It is _a_ threat that is included in the insurers threat model.

> It seems like there would be easier ways for an unscrupulous employee to
> defraud their company.

Probably, but not an easier way for them to defraud the K&R insurer. It's an
insurer policy, not employer policy.

------
dmurray
If you trust the employer, them answering "we're not allowed to discuss that"
should be enough. What HR policy could forbid the employer from saying "No, we
don't have that" if they didn't?

If you don't trust them, and they might hint at having insurance as a carrot
to tempt you to sign, this doesn't apply.

------
jd007
I'm not sure that I understand what you are asking, since "prove that they
have the insurance" seems to me to be equivalent to "telling the prospective
employee".

Conceptually, I feel like there might be a connection to zero knowledge proofs
([https://en.wikipedia.org/wiki/Zero-
knowledge_proof](https://en.wikipedia.org/wiki/Zero-knowledge_proof)), so
perhaps you can look there for inspiration if you haven't heard of it.

------
sardinaconsal
The best solution I can think of to tackle this problem is to design a
probabilistic model that include a confidence level for future risk and
payment for k&r, if the risk is increased the maximal payment is decreased in
such a way that the mean risk is kept constant. So if you communicate that you
are covered and your probability of kidnapping increase ten fold then the
maximum payment is divided by ten.

------
mindslight
I think you're probably chewing on this because it feels similar to a ZKP
setup. But ZKPs don't really work in meatspace, as meatspace lying is not
perfect. Thus, your belief in the validity of the statement _will_ leak, and
so telling you can never actually be zero-knowledge.

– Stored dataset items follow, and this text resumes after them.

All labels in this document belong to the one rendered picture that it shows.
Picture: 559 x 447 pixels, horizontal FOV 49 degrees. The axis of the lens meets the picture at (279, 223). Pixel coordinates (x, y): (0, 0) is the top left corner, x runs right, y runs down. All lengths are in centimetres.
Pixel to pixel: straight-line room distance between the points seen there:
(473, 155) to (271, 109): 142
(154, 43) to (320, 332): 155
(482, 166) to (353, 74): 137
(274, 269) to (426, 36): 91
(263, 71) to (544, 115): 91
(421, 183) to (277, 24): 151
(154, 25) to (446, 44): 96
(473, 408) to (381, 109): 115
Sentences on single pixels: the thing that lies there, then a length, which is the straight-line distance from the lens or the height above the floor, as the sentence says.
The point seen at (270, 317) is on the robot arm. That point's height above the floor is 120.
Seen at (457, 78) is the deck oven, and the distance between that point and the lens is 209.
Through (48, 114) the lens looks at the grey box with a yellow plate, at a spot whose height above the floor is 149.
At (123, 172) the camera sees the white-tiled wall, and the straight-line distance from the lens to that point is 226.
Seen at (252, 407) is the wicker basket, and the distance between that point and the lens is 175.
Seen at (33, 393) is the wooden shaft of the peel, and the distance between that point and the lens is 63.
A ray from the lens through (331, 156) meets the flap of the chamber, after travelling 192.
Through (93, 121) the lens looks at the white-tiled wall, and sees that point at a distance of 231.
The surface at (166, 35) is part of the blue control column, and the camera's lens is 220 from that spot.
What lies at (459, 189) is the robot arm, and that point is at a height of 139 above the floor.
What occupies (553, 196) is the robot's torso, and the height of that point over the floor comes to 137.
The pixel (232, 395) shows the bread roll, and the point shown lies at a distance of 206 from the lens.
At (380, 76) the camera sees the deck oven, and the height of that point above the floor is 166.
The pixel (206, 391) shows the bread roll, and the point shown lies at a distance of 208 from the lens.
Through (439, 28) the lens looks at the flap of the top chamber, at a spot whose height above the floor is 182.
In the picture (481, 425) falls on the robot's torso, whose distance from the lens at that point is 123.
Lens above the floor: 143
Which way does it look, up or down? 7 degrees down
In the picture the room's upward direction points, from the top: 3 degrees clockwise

A proper ZK analog would be the company being prohibited from giving you a
signed statement saying they had said coverage, as if you were kidnapped the
kidnappers would force you to turn over this signed statement to know you
represent a nice payday. So they type out a statement, then sign it with an X
in front of you. If the kidnappers see this, they cannot be sure you didn't
just type up the statement and sign it with your own X - only you know it was
signed by the company.

But back in the physical world your kidnappers will just "prove" the fact to
themselves by beating it out of you. Which is why the K&R policy prohibits
_any_ sort of telling you, not just written - your _knowing_ is the liability.

------
exikyut
I don't have any suggestions, but I am _very_ curious what sorts of job
positions would require a K&R policy, just to better understand the
requirement. Vague/loose handwavy explanations welcome.

Thinking about it, perhaps it's to do with the location a person is in, and
the reputation that location may have.

Shipping comes to mind (the "actually being in location XYZ" part of the
transportation process), along with the fact that perhaps some at the
destination may want to hinder the receipt of whatever's being shipped

I can't come up with much else right now, although I'm very sure there are
many other reasons.

------
urmish
Title reminded me of this: Zero-knowledge proof:
[https://en.wikipedia.org/wiki/Zero-
knowledge_proof](https://en.wikipedia.org/wiki/Zero-knowledge_proof)

------
merinowool
Are you able to take such insurance yourself and ask employer to pay for it?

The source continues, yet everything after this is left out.